C53: A Novel CNP-Based Therapeutic Strategy Targeting Cardiac Fibrosis and Heart Failure

Abstract

Background: Cardiac fibrosis is a characteristic feature of the failing heart for which there is an unmet need of fibro-inhibiting therapies targeting heart failure (HF). C-type natriuretic peptide (CNP), a human endothelial derived 22 amino acid (AA) peptide, is a guanylyl cyclase B (GC-B) activator that mediates potent anti-fibrotic actions via its second messenger, cGMP. However, the endogenous anti-fibrotic actions of CNP are limited, in part, due to its rapid metabolic clearance by the clearance receptor (NPRC), which has been reported to be up regulated in HF patients. Considering the fibro-suppressing properties of GC-B activation, we engineered a novel 53 AA peptide (C53) based upon the CNP and proCNP sequence with the goal of advancing C53‘s therapeutic potential including reduced NPRC binding. Hypothesis: We hypothesized C53 would have enhanced cGMP generating actions in vivo due to reduced NPRC binding compared to CNP and C53 would activate cGMP in human cardiac fibroblasts (hCFs). Methods: Therapeutic dose of CNP, equimolar dose of C53 and vehicle were IV infused into normal anesthetized rats (n = 12) and in vivo CNP and cGMP levels were assessed. NPRC binding with C53 and CNP were assessed using a modified AlphaScreen luminescent proximity assay (ALPA). In vitro cGMP activating property of C53 (10−8M and 10−6M) compared to no treatment in hCFs was assessed. Data are mean ± SE and significance was achieved with P < .05. Results: In vivo, C53 significantly increased plasma and urinary cGMP compared to equimolar CNP and vehicle (P < .05), which correlated with higher plasma CNP levels with C53 IV infusion (P < .05).
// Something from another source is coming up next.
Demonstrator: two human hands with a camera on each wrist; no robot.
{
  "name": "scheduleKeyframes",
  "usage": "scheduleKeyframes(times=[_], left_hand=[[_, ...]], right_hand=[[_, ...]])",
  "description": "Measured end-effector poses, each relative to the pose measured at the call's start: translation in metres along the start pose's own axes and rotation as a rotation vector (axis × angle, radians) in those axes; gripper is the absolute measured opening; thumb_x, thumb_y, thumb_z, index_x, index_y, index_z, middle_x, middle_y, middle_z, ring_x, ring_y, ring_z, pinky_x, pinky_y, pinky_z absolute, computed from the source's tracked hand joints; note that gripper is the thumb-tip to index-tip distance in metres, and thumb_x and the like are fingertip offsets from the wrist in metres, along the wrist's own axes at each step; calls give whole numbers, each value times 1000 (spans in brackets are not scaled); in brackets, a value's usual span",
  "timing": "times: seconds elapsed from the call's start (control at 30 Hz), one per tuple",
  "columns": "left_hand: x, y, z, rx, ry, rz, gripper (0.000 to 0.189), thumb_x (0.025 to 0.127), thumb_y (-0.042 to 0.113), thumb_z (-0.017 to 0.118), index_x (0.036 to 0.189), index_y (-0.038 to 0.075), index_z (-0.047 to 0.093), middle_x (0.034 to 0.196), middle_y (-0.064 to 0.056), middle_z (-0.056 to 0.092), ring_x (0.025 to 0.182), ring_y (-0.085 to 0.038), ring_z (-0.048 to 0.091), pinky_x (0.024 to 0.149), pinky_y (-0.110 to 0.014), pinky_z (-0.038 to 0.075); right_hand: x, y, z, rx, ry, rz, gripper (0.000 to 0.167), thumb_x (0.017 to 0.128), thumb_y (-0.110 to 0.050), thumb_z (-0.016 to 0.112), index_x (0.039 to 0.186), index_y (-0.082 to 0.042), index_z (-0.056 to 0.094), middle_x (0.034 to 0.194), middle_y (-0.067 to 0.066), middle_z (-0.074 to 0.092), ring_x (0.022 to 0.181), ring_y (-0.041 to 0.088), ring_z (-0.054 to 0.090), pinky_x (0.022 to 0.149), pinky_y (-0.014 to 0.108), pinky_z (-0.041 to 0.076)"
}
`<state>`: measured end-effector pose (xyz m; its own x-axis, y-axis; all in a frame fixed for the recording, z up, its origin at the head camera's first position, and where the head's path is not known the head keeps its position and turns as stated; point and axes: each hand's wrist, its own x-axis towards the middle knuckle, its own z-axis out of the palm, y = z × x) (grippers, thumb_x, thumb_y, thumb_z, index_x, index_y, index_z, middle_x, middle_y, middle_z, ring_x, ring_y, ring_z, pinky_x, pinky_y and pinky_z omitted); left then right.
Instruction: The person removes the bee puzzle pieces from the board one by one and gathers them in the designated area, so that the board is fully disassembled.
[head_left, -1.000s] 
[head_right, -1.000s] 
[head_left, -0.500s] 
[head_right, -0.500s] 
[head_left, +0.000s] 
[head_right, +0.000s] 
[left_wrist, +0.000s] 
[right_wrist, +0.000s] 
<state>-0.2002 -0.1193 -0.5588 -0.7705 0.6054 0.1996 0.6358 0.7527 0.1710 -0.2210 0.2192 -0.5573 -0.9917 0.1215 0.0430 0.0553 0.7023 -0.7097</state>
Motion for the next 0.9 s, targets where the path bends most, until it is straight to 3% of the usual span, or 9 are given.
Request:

Binding studies using the ALPA demonstrated that C53 had reduced binding to NPRC compared to CNP. In hCFs, C53 generated cGMP at 10−8M and markedly activated cGMP at 10−6M compared to no treatment (no treatment: 0.00 ± 0.00; 10−8M: 0.17 ± 0.03; 10−6M: 1.79 ± 0.02, pmol/well, P < .05). Conclusion: We report a newly engineered CNP-based peptide, C53, has cGMP activating actions in hCFs and has superior in vivo cGMP generation than CNP which may, in part, be related to reduced binding to the metabolic clearance receptor NPRC. These studies suggest that C53 may be a novel therapeutic strategy for the prevention and treatment of cardiac fibrosis in HF and further investigations are warranted.